On corrected time Sagitta and Ace were again first and second, Jake third and Zamaran fifth. Most of the first two legs had been on the wind, yet multihulls still won.

The third leg back to Penzance was to be perfect multihull weather, a NW 5, sun and a good swell. But disaster struck Jake at the start, the longest boat in the fleet and drawing 8ft, they discovered the committee boat was anchored in 7ft of water! The resulting bang badly damaged the board and case so the crew sailed cautiously with no spinnaker and as a result rounded the Wolf Rock neck and neck with Sagitta, the monohulls almost out of sight astern.

Close to the cliffs off Lands End the wind increased and although we were doing a steady 14kn, Jake finished ten minutes ahead. Their leak was rather worse than they expected for, at the finish, there was eighteen inches of water in the boat. Despite this obvious handicap Jake finished just inside the course record of 41/2 hours for the 45-mile race.

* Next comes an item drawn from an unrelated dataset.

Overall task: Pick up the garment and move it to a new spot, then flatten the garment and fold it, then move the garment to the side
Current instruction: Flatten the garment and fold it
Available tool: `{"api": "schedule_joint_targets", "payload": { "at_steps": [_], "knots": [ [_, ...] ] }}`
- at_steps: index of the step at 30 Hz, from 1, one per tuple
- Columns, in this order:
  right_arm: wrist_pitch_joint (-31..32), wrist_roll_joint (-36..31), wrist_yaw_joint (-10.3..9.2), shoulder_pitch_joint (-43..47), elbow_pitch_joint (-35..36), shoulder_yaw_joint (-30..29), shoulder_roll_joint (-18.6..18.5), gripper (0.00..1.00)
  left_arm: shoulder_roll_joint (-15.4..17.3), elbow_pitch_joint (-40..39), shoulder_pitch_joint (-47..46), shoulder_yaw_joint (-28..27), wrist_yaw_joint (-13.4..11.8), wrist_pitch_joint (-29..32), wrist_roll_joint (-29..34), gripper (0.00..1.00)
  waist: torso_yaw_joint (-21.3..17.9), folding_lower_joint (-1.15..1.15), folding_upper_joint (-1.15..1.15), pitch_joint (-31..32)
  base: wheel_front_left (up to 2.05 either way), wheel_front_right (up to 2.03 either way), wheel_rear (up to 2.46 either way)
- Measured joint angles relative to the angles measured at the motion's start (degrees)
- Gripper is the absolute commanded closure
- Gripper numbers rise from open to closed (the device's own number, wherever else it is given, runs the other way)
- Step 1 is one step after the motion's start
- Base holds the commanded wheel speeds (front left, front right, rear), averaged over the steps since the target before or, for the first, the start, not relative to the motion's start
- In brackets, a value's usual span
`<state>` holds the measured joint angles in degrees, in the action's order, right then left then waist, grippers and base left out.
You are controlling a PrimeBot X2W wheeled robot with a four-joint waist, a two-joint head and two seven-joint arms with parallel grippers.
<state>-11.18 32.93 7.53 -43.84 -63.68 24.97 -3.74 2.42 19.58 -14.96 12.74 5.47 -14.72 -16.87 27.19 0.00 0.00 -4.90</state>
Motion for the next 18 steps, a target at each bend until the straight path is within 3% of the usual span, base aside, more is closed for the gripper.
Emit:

On Sagitta we did not want to lose the wind, so only stopped in Penzance long enough to hand in our declaration, then we were off back to Plymouth under spinnaker alone. We were halfway to the Lizard before the first monohull finished.

Not surprisingly, Sagitta and Jake came first and second on handicap, Zaraman was again fifth, Ace was well down at thirteenth. On Sagitta a successful race was followed by a glorious sail back to Plymouth, 98 miles in twelve hours, nearly all under autopilot and spinnaker.

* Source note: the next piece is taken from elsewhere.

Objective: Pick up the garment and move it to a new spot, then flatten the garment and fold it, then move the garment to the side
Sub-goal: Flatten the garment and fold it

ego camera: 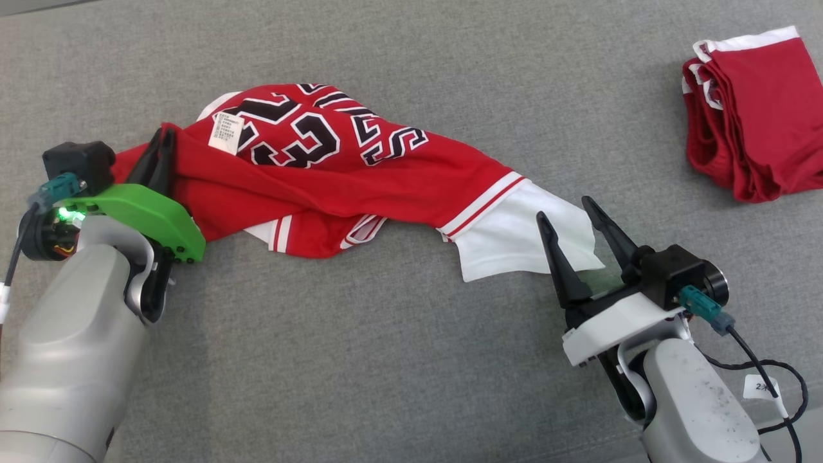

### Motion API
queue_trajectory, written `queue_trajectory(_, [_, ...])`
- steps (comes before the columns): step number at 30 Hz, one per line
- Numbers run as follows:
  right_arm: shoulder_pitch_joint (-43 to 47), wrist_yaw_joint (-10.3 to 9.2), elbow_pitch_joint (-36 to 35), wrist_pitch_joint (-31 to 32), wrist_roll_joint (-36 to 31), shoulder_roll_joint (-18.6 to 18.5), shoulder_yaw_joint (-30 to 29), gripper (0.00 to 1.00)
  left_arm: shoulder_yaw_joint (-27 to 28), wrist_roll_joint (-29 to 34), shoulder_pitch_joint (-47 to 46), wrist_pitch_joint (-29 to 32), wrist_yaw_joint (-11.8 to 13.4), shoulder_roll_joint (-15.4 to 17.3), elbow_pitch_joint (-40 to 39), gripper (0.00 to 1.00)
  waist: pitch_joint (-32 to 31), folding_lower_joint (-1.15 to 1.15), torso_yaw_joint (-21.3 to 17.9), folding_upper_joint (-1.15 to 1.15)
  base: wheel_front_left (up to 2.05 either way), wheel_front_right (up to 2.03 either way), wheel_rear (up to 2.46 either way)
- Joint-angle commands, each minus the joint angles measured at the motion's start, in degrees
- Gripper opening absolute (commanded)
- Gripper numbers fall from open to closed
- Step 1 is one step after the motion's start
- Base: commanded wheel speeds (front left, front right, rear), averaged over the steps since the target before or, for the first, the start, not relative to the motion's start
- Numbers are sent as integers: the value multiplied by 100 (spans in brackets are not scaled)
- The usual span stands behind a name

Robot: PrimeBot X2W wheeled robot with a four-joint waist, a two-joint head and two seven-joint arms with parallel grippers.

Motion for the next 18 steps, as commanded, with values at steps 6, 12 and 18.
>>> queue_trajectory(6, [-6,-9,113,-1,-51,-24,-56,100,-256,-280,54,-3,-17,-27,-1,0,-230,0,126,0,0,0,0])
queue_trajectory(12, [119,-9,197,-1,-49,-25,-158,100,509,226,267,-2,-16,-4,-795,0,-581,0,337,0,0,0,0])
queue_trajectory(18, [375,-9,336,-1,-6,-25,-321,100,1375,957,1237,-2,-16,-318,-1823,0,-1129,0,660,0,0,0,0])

And so to the prize giving. Some years ago MOCRA organised a regatta with thousands of pounds of sponsors’ money and MOCRA became known as ‘Multiple Opportunities for Cash Remuneration for All’. We had won every leg, were first multihull and overall winners, but we still did not expect to win eleven prizes. It seemed that everyone won something, so we re-named the PASAB - ‘Plenty of Attractive Silverware for All Boats"

In an earlier report I have moaned about the lack of cruising multihulls entering races. The PASAB is the ideal race for those new to racing. Spinnakers are not necessary and three quarters of the fleet are only along for the cruise in company. However, Penzance is a long way for most sailors and it seems a pity to miss seeing the Scillies having got there. Therefore, if there is sufficient demand, we will organise a feeder race from Plymouth to Penzance next year and would then suggest that the results of this race count instead of the last leg of PASAB, so that cruisers can spend longer in the Scillies. Anyone interested?